秋千荡到最高点,又荡了回来,青月在秋千荡回精卫身边的时候,歪头看了她一眼。
“你对我的虫子这么没信心?”
精卫笑了笑,没接这个话茬。
她推着秋千,接着说:“你的虫子当然是好的,但它们毕竟是虫子,又没学过医,谁知道它们进了人眼睛里,会不会忽然觉得哎这眼球味道不错然后顺便啃一口?”
青月沉默了。
秋千又荡了两下。
“好像也是哦。”青月说。
精卫松了一口气,青月的说话逻辑就是这样,来得快去得也快,前提是你得给她一个台阶下。

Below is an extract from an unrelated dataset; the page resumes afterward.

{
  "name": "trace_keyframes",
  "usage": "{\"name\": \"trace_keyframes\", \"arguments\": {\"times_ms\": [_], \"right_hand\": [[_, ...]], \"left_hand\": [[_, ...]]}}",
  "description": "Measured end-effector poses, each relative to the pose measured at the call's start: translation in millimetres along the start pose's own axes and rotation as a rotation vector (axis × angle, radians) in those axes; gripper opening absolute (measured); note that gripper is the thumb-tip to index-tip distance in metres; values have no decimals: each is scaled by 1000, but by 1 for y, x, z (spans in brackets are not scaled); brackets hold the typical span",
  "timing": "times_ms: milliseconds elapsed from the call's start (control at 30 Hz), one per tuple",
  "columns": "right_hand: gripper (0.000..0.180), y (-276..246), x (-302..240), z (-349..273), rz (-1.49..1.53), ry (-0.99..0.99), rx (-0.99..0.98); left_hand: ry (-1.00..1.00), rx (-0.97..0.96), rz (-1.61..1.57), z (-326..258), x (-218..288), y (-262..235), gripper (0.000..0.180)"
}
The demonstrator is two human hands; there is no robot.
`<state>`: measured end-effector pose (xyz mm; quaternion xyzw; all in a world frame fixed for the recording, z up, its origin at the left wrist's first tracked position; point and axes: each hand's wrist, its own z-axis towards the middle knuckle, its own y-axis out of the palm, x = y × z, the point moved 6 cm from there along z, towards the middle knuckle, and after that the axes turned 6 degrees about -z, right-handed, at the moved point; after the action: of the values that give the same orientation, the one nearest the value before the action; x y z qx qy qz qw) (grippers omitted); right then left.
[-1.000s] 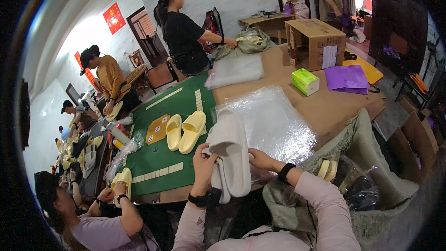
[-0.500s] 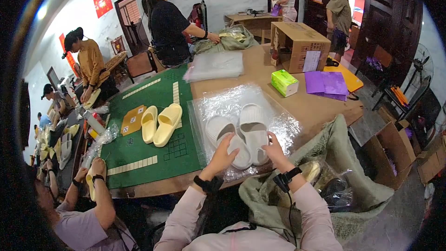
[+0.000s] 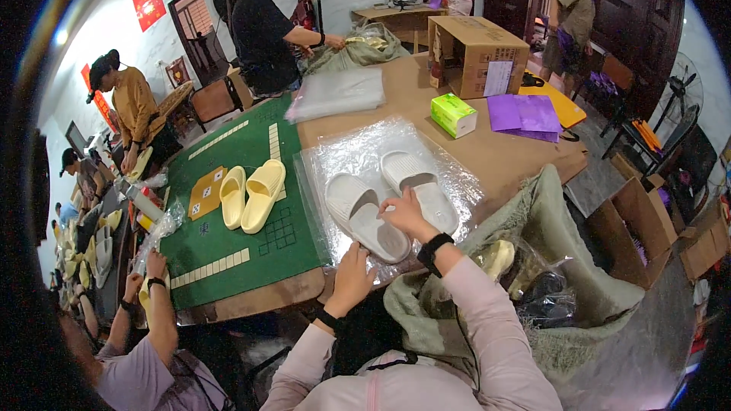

虫子可能啃眼球这个理由,显然让青月觉得有几分道理——毕竟虫子确实是没有职业操守的。
“凡人真麻烦。”青月总结了一句,语气已经从愤怒切换到了嫌弃,“又娇贵,又脆弱,又怕疼,还不能用虫子治,活着有什么意思?”
“是是是,凡人的问题。”精卫笑着说,“不是我们青月医术的问题。”
青月从秋千上跳下来,转过身看着精卫。
“话说回来。”青月忽然凑近了,眼里闪过一道狡黠的光,“你为什么不用灵力帮他治?”
精卫推秋千的手顿了顿。
“灵力要存着嘛。”她说。
“存着干嘛?生利息?”青月的语气带着几分玩笑几分认真。
精卫松开秋千的藤蔓,往前走了两步,靠在那棵枇杷树的树干上。